- [TASK BRIEF] Scan the records below and copy every line that contains the string "base".

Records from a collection
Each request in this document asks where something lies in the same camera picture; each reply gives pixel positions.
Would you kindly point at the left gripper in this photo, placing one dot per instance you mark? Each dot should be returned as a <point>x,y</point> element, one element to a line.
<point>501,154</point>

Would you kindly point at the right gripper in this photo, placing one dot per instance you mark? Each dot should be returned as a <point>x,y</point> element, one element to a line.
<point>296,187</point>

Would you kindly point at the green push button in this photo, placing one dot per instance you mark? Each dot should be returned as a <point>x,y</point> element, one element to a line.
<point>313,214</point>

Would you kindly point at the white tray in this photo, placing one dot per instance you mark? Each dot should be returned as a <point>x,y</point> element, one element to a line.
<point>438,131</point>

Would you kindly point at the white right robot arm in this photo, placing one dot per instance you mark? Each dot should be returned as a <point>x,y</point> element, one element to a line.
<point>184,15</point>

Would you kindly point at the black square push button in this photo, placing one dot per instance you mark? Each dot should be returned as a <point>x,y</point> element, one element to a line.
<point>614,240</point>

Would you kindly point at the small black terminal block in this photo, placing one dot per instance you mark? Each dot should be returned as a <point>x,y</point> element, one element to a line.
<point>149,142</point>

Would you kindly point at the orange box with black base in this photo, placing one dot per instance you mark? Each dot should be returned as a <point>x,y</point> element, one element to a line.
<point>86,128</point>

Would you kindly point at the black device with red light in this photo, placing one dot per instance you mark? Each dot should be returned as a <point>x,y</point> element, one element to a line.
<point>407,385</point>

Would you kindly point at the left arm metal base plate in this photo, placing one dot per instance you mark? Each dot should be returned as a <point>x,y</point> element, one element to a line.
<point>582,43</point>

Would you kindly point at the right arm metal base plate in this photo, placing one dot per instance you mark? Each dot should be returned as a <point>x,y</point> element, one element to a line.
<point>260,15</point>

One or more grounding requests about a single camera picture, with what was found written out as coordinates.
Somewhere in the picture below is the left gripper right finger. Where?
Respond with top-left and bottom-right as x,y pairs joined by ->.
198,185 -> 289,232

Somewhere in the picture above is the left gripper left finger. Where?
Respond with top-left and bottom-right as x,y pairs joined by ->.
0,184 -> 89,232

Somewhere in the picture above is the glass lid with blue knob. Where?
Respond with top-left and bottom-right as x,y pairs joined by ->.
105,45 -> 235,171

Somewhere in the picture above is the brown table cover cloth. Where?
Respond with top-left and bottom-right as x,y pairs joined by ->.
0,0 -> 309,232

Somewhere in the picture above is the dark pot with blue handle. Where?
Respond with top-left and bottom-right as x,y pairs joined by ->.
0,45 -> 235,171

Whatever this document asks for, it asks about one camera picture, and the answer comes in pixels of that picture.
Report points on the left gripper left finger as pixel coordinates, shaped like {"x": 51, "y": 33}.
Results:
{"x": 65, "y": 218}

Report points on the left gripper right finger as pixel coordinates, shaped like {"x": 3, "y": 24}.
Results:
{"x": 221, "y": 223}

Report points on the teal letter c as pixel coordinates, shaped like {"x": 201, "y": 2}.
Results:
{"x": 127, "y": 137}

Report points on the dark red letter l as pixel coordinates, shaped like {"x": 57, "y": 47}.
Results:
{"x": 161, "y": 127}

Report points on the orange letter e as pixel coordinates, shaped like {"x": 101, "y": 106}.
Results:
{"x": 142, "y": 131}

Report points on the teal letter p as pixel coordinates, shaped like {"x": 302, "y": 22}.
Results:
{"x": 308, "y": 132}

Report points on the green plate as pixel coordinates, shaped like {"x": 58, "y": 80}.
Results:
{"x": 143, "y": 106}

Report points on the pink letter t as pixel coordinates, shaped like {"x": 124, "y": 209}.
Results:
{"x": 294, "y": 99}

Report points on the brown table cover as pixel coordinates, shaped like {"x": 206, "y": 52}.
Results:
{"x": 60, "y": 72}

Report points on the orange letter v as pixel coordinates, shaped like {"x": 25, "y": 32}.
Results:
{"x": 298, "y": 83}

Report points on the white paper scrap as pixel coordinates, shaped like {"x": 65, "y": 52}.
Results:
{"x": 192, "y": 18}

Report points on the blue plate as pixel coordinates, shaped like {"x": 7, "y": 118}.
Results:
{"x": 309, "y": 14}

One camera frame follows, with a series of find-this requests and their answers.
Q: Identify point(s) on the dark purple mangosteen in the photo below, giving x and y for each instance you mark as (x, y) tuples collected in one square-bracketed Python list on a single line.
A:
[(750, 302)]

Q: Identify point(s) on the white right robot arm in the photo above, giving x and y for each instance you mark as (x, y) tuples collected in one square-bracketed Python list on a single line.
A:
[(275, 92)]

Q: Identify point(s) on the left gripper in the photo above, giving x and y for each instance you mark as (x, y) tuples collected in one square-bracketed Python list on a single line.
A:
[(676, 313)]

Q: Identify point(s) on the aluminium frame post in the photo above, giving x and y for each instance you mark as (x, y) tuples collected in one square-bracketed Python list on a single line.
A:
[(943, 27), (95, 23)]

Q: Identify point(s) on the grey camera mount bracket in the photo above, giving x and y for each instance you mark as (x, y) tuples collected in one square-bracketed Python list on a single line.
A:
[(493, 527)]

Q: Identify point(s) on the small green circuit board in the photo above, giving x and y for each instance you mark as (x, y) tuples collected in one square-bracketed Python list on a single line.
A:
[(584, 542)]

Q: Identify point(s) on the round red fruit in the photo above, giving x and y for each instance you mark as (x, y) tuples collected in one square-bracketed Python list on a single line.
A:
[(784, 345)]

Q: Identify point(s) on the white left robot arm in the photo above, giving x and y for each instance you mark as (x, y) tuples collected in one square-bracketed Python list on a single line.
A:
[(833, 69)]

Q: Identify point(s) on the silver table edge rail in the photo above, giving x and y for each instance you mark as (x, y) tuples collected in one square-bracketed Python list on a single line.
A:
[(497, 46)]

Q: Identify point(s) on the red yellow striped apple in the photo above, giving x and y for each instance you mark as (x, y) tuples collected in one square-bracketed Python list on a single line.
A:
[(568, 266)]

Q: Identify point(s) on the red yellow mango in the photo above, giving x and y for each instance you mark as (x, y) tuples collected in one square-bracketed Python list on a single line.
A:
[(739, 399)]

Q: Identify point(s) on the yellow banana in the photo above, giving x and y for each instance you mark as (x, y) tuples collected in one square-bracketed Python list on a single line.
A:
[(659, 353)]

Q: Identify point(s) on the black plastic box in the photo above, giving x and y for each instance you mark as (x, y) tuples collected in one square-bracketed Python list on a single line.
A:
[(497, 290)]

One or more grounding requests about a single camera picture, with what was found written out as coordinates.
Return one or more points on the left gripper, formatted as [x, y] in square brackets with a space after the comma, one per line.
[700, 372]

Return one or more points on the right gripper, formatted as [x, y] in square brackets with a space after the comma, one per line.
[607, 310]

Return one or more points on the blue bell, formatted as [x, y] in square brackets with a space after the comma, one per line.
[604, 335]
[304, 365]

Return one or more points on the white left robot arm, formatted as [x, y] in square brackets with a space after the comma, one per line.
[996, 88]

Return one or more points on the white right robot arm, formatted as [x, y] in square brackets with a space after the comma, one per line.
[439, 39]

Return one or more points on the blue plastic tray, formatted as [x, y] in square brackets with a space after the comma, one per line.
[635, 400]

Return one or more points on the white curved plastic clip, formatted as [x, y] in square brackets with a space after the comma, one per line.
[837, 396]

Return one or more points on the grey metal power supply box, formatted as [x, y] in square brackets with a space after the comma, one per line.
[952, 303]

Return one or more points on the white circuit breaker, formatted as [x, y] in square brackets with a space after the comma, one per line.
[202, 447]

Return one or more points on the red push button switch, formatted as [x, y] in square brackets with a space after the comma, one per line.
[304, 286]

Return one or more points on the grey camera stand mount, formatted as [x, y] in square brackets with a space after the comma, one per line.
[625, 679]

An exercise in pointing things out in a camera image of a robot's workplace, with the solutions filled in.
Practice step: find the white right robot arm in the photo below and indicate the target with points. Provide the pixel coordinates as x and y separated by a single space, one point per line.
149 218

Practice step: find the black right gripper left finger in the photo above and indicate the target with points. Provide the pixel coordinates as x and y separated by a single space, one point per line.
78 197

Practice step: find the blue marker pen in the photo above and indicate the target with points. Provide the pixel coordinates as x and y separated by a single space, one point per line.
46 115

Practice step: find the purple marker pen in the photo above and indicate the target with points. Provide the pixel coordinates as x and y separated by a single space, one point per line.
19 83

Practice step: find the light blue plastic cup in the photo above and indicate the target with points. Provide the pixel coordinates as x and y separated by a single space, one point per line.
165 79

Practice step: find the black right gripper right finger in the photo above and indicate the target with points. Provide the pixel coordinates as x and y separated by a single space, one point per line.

- [REPLY]
Would you kindly point at the orange box with black base in this photo, placing one dot per instance you mark? Each dot should be returned as a <point>x,y</point> element, one element to a line.
Would you kindly point at the left arm metal base plate in this photo, placing one dot per instance you mark? Each dot should be returned as a <point>x,y</point> element, one element to a line.
Would you kindly point at the right arm metal base plate in this photo, placing one dot per instance you mark? Each dot should be returned as a <point>x,y</point> element, one element to a line.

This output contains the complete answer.